Task description.
Show every line of the data that includes the word "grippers".

Recorded data.
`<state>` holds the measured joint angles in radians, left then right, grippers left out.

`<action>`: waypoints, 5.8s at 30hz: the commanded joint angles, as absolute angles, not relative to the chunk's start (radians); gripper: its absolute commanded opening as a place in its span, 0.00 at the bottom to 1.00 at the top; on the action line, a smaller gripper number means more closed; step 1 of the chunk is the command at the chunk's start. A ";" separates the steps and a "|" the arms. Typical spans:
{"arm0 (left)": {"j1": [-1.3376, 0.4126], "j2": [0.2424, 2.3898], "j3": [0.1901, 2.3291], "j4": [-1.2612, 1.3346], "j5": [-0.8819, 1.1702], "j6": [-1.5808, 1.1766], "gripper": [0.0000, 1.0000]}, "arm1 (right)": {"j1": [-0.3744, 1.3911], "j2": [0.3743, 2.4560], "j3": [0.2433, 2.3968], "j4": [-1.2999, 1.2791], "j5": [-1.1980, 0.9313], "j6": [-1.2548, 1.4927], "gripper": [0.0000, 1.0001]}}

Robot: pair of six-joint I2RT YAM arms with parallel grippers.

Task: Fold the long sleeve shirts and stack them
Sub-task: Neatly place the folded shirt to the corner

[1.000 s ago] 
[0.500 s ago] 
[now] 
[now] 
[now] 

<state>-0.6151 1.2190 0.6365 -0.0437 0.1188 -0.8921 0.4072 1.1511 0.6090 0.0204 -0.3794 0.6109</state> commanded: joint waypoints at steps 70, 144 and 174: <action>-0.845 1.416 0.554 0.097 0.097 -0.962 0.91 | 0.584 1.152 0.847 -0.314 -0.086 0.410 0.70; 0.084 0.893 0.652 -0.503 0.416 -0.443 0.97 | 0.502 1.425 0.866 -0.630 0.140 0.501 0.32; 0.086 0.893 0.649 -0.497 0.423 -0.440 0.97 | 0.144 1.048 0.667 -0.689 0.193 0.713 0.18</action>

Response.
`<state>` holds the measured joint angles in radians, left then right, grippers left out.
Robot: pair of six-joint I2RT YAM arms with parallel grippers.

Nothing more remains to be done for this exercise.